(TASK INSTRUCTIONS)
Write out the data below exactly, from its first line to the line containing "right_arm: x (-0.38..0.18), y", that line included.

(DATASET EXTRACT)

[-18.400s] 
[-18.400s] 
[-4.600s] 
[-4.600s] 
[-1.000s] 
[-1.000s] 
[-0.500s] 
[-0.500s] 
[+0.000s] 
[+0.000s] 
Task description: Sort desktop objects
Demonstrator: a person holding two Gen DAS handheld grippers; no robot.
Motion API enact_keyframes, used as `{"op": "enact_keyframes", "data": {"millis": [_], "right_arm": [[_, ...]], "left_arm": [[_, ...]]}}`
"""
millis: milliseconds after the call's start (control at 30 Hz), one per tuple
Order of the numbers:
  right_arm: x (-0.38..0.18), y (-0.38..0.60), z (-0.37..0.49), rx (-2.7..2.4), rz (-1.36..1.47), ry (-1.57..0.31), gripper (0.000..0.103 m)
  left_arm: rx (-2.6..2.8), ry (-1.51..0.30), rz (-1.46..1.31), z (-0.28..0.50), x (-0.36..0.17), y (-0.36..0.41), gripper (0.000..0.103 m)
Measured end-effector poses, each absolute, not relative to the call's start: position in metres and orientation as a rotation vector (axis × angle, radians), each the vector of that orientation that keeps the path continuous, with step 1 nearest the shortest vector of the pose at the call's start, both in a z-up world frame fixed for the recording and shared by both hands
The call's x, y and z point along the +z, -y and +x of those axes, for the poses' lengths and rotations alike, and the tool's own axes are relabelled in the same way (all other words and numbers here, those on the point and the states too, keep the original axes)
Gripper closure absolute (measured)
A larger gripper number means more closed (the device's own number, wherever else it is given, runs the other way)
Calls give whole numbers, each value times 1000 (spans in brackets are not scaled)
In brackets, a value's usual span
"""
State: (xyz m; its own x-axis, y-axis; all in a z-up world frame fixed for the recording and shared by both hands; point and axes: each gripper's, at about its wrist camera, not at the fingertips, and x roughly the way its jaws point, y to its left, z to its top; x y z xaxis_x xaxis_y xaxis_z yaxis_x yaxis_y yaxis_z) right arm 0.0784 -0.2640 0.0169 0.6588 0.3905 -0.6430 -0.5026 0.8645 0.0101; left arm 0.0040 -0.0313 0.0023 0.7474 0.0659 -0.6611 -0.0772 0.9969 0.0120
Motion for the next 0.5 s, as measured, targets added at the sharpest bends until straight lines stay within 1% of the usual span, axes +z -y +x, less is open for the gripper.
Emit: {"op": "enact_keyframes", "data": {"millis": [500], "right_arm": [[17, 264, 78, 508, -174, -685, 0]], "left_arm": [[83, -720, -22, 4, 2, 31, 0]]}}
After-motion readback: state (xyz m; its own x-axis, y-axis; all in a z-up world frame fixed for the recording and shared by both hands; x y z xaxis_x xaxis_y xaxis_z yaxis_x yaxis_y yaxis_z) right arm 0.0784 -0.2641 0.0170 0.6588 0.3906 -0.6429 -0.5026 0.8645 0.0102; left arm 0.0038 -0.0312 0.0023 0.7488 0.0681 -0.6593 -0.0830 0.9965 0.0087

(SOLUTION)
[-18.400s] 
[-18.400s] 
[-4.600s] 
[-4.600s] 
[-1.000s] 
[-1.000s] 
[-0.500s] 
[-0.500s] 
[+0.000s] 
[+0.000s] 
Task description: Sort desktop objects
Demonstrator: a person holding two Gen DAS handheld grippers; no robot.
Motion API enact_keyframes, used as `{"op": "enact_keyframes", "data": {"millis": [_], "right_arm": [[_, ...]], "left_arm": [[_, ...]]}}`
"""
millis: milliseconds after the call's start (control at 30 Hz), one per tuple
Order of the numbers:
  right_arm: x (-0.38..0.18), y (-0.38..0.60), z (-0.37..0.49), rx (-2.7..2.4), rz (-1.36..1.47), ry (-1.57..0.31), gripper (0.000..0.103 m)

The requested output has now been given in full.